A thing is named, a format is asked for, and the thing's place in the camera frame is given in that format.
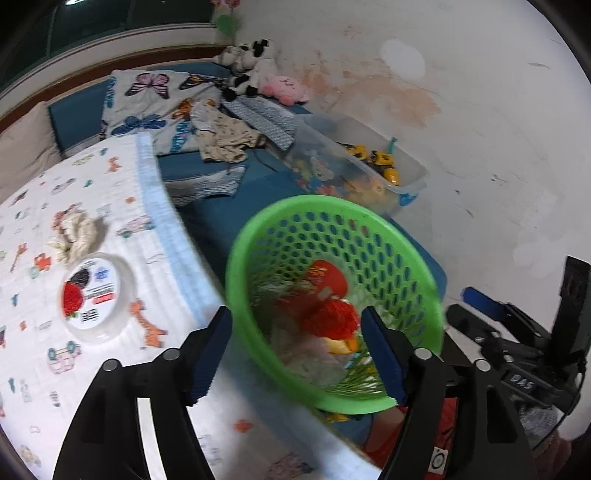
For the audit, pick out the blue sofa cushion backrest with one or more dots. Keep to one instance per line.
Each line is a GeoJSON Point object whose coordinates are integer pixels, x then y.
{"type": "Point", "coordinates": [76, 118]}

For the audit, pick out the butterfly print pillow right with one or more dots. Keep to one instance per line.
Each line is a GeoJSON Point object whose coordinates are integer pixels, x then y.
{"type": "Point", "coordinates": [158, 102]}

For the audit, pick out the beige printed baby clothes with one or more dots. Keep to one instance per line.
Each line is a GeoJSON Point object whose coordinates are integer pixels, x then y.
{"type": "Point", "coordinates": [222, 138]}

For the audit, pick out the clear plastic toy bin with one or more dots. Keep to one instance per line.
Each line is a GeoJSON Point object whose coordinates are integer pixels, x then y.
{"type": "Point", "coordinates": [320, 165]}

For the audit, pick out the green plastic trash basket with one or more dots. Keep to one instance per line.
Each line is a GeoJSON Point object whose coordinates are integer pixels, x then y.
{"type": "Point", "coordinates": [384, 268]}

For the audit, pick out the beige pillow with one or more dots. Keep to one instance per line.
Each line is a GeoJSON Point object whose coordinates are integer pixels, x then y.
{"type": "Point", "coordinates": [28, 148]}

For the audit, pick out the colourful wall decoration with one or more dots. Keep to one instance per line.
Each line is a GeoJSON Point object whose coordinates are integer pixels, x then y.
{"type": "Point", "coordinates": [225, 17]}

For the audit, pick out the grey patterned folded cloth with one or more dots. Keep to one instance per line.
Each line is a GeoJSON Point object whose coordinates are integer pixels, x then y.
{"type": "Point", "coordinates": [272, 120]}

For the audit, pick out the round container berry label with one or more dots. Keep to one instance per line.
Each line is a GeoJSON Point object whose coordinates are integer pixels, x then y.
{"type": "Point", "coordinates": [94, 297]}

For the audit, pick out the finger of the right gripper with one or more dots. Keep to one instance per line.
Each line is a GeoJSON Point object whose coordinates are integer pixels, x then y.
{"type": "Point", "coordinates": [484, 304]}

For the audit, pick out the crumpled white tissue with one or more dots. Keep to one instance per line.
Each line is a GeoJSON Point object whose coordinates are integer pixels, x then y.
{"type": "Point", "coordinates": [74, 234]}

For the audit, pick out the white cartoon print blanket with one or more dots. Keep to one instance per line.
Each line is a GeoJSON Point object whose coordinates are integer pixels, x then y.
{"type": "Point", "coordinates": [246, 429]}

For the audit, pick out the red foam fruit net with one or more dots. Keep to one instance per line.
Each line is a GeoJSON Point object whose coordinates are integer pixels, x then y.
{"type": "Point", "coordinates": [335, 319]}

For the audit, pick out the black white cow plush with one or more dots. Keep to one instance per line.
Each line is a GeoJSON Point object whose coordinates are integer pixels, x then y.
{"type": "Point", "coordinates": [248, 66]}

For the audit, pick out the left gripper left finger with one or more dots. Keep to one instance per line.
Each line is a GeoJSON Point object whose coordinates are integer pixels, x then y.
{"type": "Point", "coordinates": [104, 439]}

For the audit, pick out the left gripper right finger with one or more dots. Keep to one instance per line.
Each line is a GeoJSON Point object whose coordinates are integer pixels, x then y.
{"type": "Point", "coordinates": [459, 418]}

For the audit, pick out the pink pig plush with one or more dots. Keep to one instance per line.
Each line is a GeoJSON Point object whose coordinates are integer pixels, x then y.
{"type": "Point", "coordinates": [284, 89]}

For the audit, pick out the yellow toy truck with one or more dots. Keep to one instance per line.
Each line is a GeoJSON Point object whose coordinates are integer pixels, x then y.
{"type": "Point", "coordinates": [379, 161]}

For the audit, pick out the grey patterned cloth on seat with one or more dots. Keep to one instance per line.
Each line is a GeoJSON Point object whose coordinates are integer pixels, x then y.
{"type": "Point", "coordinates": [224, 183]}
====
● Exercise description
Strip out the pictures and repeat the listing above exactly.

● Task response
A thing is named, a format is asked for, and the thing's place in the camera frame is given in that format.
For the audit, pick out the blue sofa cushion backrest with one or more dots. Keep to one instance per line.
Each line is a GeoJSON Point object whose coordinates are integer pixels, x then y.
{"type": "Point", "coordinates": [76, 118]}

For the audit, pick out the butterfly print pillow right with one or more dots. Keep to one instance per line.
Each line is a GeoJSON Point object whose coordinates are integer pixels, x then y.
{"type": "Point", "coordinates": [158, 102]}

For the audit, pick out the beige printed baby clothes with one or more dots. Keep to one instance per line.
Each line is a GeoJSON Point object whose coordinates are integer pixels, x then y.
{"type": "Point", "coordinates": [222, 138]}

For the audit, pick out the clear plastic toy bin with one or more dots. Keep to one instance per line.
Each line is a GeoJSON Point object whose coordinates are integer pixels, x then y.
{"type": "Point", "coordinates": [320, 165]}

For the audit, pick out the green plastic trash basket with one or more dots. Keep to one instance per line.
Each line is a GeoJSON Point object whose coordinates are integer pixels, x then y.
{"type": "Point", "coordinates": [384, 268]}

For the audit, pick out the beige pillow with one or more dots. Keep to one instance per line.
Each line is a GeoJSON Point object whose coordinates are integer pixels, x then y.
{"type": "Point", "coordinates": [28, 148]}

For the audit, pick out the colourful wall decoration with one or more dots. Keep to one instance per line.
Each line is a GeoJSON Point object whose coordinates are integer pixels, x then y.
{"type": "Point", "coordinates": [225, 17]}

For the audit, pick out the grey patterned folded cloth with one or more dots. Keep to one instance per line.
Each line is a GeoJSON Point object whose coordinates are integer pixels, x then y.
{"type": "Point", "coordinates": [272, 120]}

For the audit, pick out the round container berry label with one or more dots. Keep to one instance per line.
Each line is a GeoJSON Point object whose coordinates are integer pixels, x then y.
{"type": "Point", "coordinates": [94, 297]}

For the audit, pick out the finger of the right gripper with one or more dots. Keep to one instance per line.
Each line is a GeoJSON Point object whose coordinates are integer pixels, x then y.
{"type": "Point", "coordinates": [484, 304]}

For the audit, pick out the crumpled white tissue with one or more dots. Keep to one instance per line.
Each line is a GeoJSON Point object whose coordinates are integer pixels, x then y.
{"type": "Point", "coordinates": [74, 234]}

For the audit, pick out the white cartoon print blanket with one or more dots. Keep to one instance per line.
Each line is a GeoJSON Point object whose coordinates are integer pixels, x then y.
{"type": "Point", "coordinates": [246, 429]}

For the audit, pick out the red foam fruit net with one or more dots. Keep to one instance per line.
Each line is a GeoJSON Point object whose coordinates are integer pixels, x then y.
{"type": "Point", "coordinates": [335, 319]}

For the audit, pick out the black white cow plush with one or more dots. Keep to one instance per line.
Each line is a GeoJSON Point object whose coordinates are integer pixels, x then y.
{"type": "Point", "coordinates": [248, 66]}

For the audit, pick out the left gripper left finger with one or more dots. Keep to one instance per line.
Each line is a GeoJSON Point object whose coordinates are integer pixels, x then y.
{"type": "Point", "coordinates": [104, 439]}

For the audit, pick out the left gripper right finger with one or more dots. Keep to one instance per line.
Each line is a GeoJSON Point object whose coordinates are integer pixels, x then y.
{"type": "Point", "coordinates": [459, 418]}

For the audit, pick out the pink pig plush with one or more dots. Keep to one instance per line.
Each line is a GeoJSON Point object whose coordinates are integer pixels, x then y.
{"type": "Point", "coordinates": [284, 89]}

For the audit, pick out the yellow toy truck with one or more dots. Keep to one instance per line.
Each line is a GeoJSON Point object whose coordinates are integer pixels, x then y.
{"type": "Point", "coordinates": [379, 161]}

For the audit, pick out the grey patterned cloth on seat with one or more dots. Keep to one instance per line.
Each line is a GeoJSON Point object whose coordinates are integer pixels, x then y.
{"type": "Point", "coordinates": [224, 183]}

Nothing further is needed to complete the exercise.